WORK TO BE COMPLETED –
Without dropping or altering a single word, give the listing again.

(SUPPLIED INFORMATION begins)

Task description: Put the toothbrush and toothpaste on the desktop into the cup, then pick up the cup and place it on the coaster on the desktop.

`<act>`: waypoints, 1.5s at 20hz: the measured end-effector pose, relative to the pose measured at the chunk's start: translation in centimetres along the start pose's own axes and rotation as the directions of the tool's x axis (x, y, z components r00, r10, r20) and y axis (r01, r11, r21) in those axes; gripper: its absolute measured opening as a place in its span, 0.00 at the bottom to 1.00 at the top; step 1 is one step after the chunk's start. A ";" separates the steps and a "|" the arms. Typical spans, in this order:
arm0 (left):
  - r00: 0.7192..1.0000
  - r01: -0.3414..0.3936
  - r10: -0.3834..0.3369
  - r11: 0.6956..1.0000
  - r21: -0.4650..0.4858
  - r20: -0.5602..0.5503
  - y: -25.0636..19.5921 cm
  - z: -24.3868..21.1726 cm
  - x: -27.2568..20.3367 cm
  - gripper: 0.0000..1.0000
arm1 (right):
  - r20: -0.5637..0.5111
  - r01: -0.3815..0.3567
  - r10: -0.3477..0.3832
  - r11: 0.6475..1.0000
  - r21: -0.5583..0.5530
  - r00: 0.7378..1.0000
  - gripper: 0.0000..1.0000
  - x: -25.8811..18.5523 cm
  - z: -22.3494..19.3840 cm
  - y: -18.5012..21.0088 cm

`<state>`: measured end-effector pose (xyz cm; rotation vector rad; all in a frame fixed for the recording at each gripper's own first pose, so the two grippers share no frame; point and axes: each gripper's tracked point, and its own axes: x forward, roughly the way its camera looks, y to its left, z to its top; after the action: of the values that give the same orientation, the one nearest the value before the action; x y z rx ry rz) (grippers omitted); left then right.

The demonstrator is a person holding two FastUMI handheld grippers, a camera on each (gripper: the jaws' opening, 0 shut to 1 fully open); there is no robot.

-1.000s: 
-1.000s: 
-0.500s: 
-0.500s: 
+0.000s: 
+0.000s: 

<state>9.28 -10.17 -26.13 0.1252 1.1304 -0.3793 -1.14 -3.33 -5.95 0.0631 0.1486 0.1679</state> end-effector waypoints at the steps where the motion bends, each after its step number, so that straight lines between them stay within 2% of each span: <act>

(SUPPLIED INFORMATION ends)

SOLUTION –
Task description: Put the toothbrush and toothpaste on the desktop into the cup, then pick up the cup and place it on the coaster on the desktop.

`<act>`: waypoints, 1.5s at 20hz: the measured end-effector pose, relative to the pose measured at the chunk's start: translation in centimetres along the start pose's own axes and rotation as the directions of the tool's x axis (x, y, z components r00, r10, r20) and y axis (r01, r11, r21) in those axes; gripper: its absolute measured opening as a place in its span, 0.00 at the bottom to 1.00 at the top; step 1 is one step after the chunk's start. A ";" separates the steps and a "|" the arms. Typical spans, in this order:
arm0 (left):
  - r00: 0.7192..1.0000
  - r01: -0.3414..0.3936
  - r10: -0.3834..0.3369
  - r11: 0.6956..1.0000
  - r21: -0.4650..0.4858
  - r20: -0.5602..0.5503
  - y: -25.0636..19.5921 cm
  - z: -24.3868..21.1726 cm
  - x: -27.2568..20.3367 cm
  - gripper: 0.0000..1.0000
arm1 (right):
  - r20: -0.5637..0.5111
  - r01: -0.3815..0.3567
  - r10: -0.3477..0.3832
  - r11: 0.6475..1.0000
  - r21: -0.5583..0.5530
  - r00: 0.7378..1.0000
  - gripper: 0.0000..1.0000
  - x: -25.8811..18.5523 cm
  - z: -22.3494..19.3840 cm
  - y: -18.5012..21.0088 cm

`<state>`: measured end-effector pose (xyz cm; rotation vector rad; all in a frame fixed for the recording at each gripper's own first pose, so the two grippers share no frame; point and axes: each gripper's tracked point, and its own axes: x forward, roughly the way its camera looks, y to its left, z to its top; after the action: of the values that give the same orientation, the one nearest the value before the action; x y z rx ry rz) (grippers omitted); left then right.

The demonstrator is a person holding two FastUMI handheld grippers, a camera on each (gripper: the jaws' opening, 0 shut to 1 fully open); there is no robot.

-1.000s: 
-1.000s: 
-0.500s: 
-0.500s: 
+0.000s: 
+0.000s: 

<state>9.28 -10.17 -26.13 0.1252 1.1304 -0.3793 -1.14 -3.33 -5.95 0.0631 0.1486 0.1679</state> end-effector waypoints at the steps where the motion bends, each after its step number, so that straight lines between them stay within 2% of each span: <act>

The output given here is complete.